Without the pictures, set down everything in the listing exactly.

>>>>

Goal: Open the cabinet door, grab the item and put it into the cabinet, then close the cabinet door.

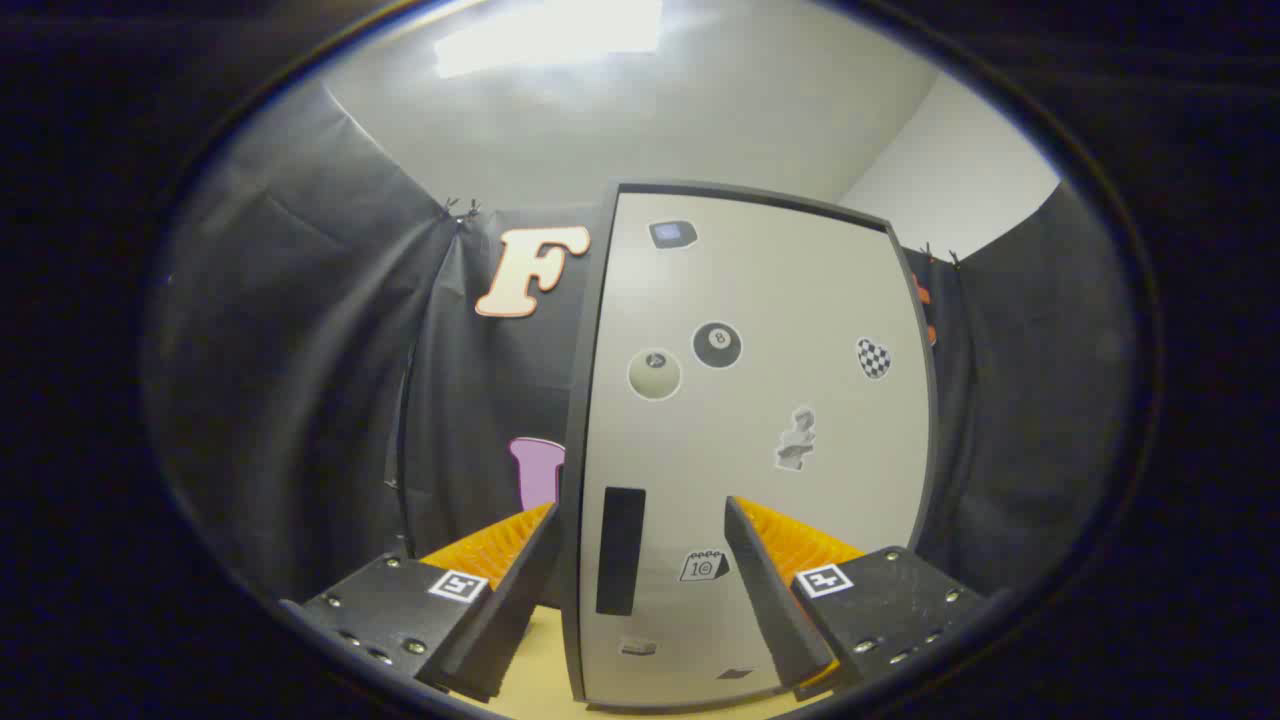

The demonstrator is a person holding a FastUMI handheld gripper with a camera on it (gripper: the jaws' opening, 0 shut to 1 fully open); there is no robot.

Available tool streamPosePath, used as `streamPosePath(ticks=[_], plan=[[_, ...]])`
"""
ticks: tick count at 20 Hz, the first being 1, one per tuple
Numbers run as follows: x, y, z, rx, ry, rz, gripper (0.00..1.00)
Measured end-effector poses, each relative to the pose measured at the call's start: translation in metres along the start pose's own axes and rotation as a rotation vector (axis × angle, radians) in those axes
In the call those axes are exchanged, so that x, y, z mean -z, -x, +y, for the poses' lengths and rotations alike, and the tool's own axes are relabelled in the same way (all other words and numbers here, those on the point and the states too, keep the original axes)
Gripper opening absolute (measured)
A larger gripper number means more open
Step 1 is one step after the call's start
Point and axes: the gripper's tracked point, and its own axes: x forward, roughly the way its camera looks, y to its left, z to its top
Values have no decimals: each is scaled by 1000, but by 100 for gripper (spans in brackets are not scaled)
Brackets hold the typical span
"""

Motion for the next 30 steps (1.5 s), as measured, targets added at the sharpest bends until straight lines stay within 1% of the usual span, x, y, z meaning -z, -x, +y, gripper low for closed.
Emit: streamPosePath(ticks=[5,10,13,17,21,23,24,25,27,28,30], plan=[[7,-12,-5,42,7,19,96],[21,-18,0,47,22,64,96],[43,-23,2,45,40,152,96],[85,-28,12,6,44,322,97],[88,-42,8,41,70,298,97],[89,-48,10,48,57,294,96],[89,-51,8,54,50,292,94],[89,-56,6,67,46,288,85],[89,-64,11,54,26,282,69],[91,-67,11,56,19,283,67],[93,-73,14,53,26,285,57]])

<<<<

ANSWER TO THIS EXERCISE =>
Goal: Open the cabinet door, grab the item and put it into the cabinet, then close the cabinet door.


The demonstrator is a person holding a FastUMI handheld gripper with a camera on it (gripper: the jaws' opening, 0 shut to 1 fully open); there is no robot.

Available tool streamPosePath, used as `streamPosePath(ticks=[_], plan=[[_, ...]])`
"""
ticks: tick count at 20 Hz, the first being 1, one per tuple
Numbers run as follows: x, y, z, rx, ry, rz, gripper (0.00..1.00)
Measured end-effector poses, each relative to the pose measured at the call's start: translation in metres along the start pose's own axes and rotation as a rotation vector (axis × angle, radians) in those axes
In the call those axes are exchanged, so that x, y, z mean -z, -x, +y, for the poses' lengths and rotations alike, and the tool's own axes are relabelled in the same way (all other words and numbers here, those on the point and the states too, keep the original axes)
Gripper opening absolute (measured)
A larger gripper number means more open
Step 1 is one step after the call's start
Point and axes: the gripper's tracked point, and its own axes: x forward, roughly the way its camera looks, y to its left, z to its top
Values have no decimals: each is scaled by 1000, but by 100 for gripper (spans in brackets are not scaled)
Brackets hold the typical span
"""

Motion for the next 30 steps (1.5 s), as measured, targets added at the sharpest bends until straight lines stay within 1% of the usual span, x, y, z meaning -z, -x, +y, gripper low for closed.
Emit: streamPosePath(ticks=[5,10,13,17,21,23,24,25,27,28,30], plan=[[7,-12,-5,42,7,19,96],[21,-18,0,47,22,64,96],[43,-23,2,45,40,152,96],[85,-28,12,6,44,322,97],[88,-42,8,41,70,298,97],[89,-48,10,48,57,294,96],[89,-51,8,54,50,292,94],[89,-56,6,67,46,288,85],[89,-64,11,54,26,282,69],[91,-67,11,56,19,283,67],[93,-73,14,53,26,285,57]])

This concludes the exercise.